Try it:
Restate each of the lines given below, word for word.

----- Information shown

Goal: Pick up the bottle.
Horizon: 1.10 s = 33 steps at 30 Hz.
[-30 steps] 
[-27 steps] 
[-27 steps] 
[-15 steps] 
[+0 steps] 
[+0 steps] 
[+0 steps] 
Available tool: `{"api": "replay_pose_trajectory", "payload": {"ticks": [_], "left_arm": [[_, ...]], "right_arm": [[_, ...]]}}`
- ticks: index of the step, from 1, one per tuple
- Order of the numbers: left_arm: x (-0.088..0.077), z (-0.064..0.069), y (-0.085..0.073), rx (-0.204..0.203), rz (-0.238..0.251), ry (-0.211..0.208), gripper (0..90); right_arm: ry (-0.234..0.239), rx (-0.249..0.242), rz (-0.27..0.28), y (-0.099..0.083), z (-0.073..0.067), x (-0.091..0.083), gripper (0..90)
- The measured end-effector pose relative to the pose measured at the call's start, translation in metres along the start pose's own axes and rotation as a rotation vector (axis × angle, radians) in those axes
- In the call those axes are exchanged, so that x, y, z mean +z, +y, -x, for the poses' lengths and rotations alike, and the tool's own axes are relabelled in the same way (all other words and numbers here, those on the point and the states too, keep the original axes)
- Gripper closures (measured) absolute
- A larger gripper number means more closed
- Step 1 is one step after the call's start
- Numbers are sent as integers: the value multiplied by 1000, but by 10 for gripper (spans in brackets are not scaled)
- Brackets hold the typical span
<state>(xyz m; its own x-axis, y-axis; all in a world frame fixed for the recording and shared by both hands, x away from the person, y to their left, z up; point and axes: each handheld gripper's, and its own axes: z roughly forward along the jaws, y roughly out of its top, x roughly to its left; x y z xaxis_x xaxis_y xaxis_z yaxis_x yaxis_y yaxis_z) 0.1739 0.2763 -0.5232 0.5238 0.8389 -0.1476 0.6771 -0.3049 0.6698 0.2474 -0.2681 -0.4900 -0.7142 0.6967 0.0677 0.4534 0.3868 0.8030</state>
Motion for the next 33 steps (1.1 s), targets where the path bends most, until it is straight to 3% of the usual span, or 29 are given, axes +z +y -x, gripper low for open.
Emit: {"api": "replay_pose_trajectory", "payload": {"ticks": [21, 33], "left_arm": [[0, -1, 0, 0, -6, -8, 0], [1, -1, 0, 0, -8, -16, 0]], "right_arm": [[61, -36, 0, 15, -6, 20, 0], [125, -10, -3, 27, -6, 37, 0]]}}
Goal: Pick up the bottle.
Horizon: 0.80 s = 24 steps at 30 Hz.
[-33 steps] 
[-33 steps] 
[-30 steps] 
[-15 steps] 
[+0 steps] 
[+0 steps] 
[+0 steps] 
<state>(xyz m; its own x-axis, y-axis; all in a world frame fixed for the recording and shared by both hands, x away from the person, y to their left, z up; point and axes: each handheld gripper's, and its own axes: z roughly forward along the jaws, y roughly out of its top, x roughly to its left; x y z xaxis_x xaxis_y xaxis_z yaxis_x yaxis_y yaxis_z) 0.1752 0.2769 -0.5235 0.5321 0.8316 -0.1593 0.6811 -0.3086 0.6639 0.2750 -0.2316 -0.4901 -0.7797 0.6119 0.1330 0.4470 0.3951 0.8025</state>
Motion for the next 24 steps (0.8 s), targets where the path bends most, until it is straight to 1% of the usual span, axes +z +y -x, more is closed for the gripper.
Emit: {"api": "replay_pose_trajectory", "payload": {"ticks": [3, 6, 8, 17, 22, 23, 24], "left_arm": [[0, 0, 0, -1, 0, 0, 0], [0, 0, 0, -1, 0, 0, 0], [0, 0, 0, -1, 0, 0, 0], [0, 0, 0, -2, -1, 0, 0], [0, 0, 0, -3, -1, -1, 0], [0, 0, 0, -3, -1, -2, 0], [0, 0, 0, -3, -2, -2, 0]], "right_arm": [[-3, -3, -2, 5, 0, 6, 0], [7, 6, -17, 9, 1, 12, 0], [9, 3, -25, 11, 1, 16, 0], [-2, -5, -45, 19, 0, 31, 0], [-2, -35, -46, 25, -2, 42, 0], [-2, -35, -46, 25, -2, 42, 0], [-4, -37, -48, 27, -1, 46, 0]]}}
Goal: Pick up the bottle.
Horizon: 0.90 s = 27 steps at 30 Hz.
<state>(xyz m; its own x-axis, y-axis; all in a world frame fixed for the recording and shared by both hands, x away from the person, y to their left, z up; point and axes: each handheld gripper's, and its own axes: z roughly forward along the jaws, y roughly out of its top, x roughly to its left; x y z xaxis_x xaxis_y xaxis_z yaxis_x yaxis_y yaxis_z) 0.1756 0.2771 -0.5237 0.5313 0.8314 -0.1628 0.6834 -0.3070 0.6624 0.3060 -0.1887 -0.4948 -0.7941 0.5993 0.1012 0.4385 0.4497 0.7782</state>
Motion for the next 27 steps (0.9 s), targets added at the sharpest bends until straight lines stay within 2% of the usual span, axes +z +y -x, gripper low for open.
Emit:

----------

Answer space:
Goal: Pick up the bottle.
Horizon: 1.10 s = 33 steps at 30 Hz.
[-30 steps] 
[-27 steps] 
[-27 steps] 
[-15 steps] 
[+0 steps] 
[+0 steps] 
[+0 steps] 
Available tool: `{"api": "replay_pose_trajectory", "payload": {"ticks": [_], "left_arm": [[_, ...]], "right_arm": [[_, ...]]}}`
- ticks: index of the step, from 1, one per tuple
- Order of the numbers: left_arm: x (-0.088..0.077), z (-0.064..0.069), y (-0.085..0.073), rx (-0.204..0.203), rz (-0.238..0.251), ry (-0.211..0.208), gripper (0..90); right_arm: ry (-0.234..0.239), rx (-0.249..0.242), rz (-0.27..0.28), y (-0.099..0.083), z (-0.073..0.067), x (-0.091..0.083), gripper (0..90)
- The measured end-effector pose relative to the pose measured at the call's start, translation in metres along the start pose's own axes and rotation as a rotation vector (axis × angle, radians) in those axes
- In the call those axes are exchanged, so that x, y, z mean +z, +y, -x, for the poses' lengths and rotations alike, and the tool's own axes are relabelled in the same way (all other words and numbers here, those on the point and the states too, keep the original axes)
- Gripper closures (measured) absolute
- A larger gripper number means more closed
- Step 1 is one step after the call's start
- Numbers are sent as integers: the value multiplied by 1000, but by 10 for gripper (spans in brackets are not scaled)
- Brackets hold the typical span
<state>(xyz m; its own x-axis, y-axis; all in a world frame fixed for the recording and shared by both hands, x away from the person, y to their left, z up; point and axes: each handheld gripper's, and its own axes: z roughly forward along the jaws, y roughly out of its top, x roughly to its left; x y z xaxis_x xaxis_y xaxis_z yaxis_x yaxis_y yaxis_z) 0.1739 0.2763 -0.5232 0.5238 0.8389 -0.1476 0.6771 -0.3049 0.6698 0.2474 -0.2681 -0.4900 -0.7142 0.6967 0.0677 0.4534 0.3868 0.8030</state>
Motion for the next 33 steps (1.1 s), targets where the path bends most, until it is straight to 3% of the usual span, or 29 are given, axes +z +y -x, gripper low for open.
Emit: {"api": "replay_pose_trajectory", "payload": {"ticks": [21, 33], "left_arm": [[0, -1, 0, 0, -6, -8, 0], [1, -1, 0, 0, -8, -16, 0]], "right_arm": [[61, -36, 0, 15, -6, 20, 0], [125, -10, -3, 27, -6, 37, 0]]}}
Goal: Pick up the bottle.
Horizon: 0.80 s = 24 steps at 30 Hz.
[-33 steps] 
[-33 steps] 
[-30 steps] 
[-15 steps] 
[+0 steps] 
[+0 steps] 
[+0 steps] 
<state>(xyz m; its own x-axis, y-axis; all in a world frame fixed for the recording and shared by both hands, x away from the person, y to their left, z up; point and axes: each handheld gripper's, and its own axes: z roughly forward along the jaws, y roughly out of its top, x roughly to its left; x y z xaxis_x xaxis_y xaxis_z yaxis_x yaxis_y yaxis_z) 0.1752 0.2769 -0.5235 0.5321 0.8316 -0.1593 0.6811 -0.3086 0.6639 0.2750 -0.2316 -0.4901 -0.7797 0.6119 0.1330 0.4470 0.3951 0.8025</state>
Motion for the next 24 steps (0.8 s), targets where the path bends most, until it is straight to 1% of the usual span, axes +z +y -x, more is closed for the gripper.
Emit: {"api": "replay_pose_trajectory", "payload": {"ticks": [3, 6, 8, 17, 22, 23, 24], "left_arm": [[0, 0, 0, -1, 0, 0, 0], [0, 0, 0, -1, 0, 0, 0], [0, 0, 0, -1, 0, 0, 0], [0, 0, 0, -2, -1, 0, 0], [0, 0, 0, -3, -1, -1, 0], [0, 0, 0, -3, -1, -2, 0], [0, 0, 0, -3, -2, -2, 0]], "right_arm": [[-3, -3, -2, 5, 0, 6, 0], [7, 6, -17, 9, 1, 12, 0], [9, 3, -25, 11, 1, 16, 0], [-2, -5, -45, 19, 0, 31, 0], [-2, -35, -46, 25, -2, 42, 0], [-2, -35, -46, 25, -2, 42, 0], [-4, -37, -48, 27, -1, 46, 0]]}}
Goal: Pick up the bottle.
Horizon: 0.90 s = 27 steps at 30 Hz.
<state>(xyz m; its own x-axis, y-axis; all in a world frame fixed for the recording and shared by both hands, x away from the person, y to their left, z up; point and axes: each handheld gripper's, and its own axes: z roughly forward along the jaws, y roughly out of its top, x roughly to its left; x y z xaxis_x xaxis_y xaxis_z yaxis_x yaxis_y yaxis_z) 0.1756 0.2771 -0.5237 0.5313 0.8314 -0.1628 0.6834 -0.3070 0.6624 0.3060 -0.1887 -0.4948 -0.7941 0.5993 0.1012 0.4385 0.4497 0.7782</state>
Motion for the next 27 steps (0.9 s), targets added at the sharpest bends until straight lines stay within 2% of the usual span, axes +z +y -x, gripper low for open.
Emit:

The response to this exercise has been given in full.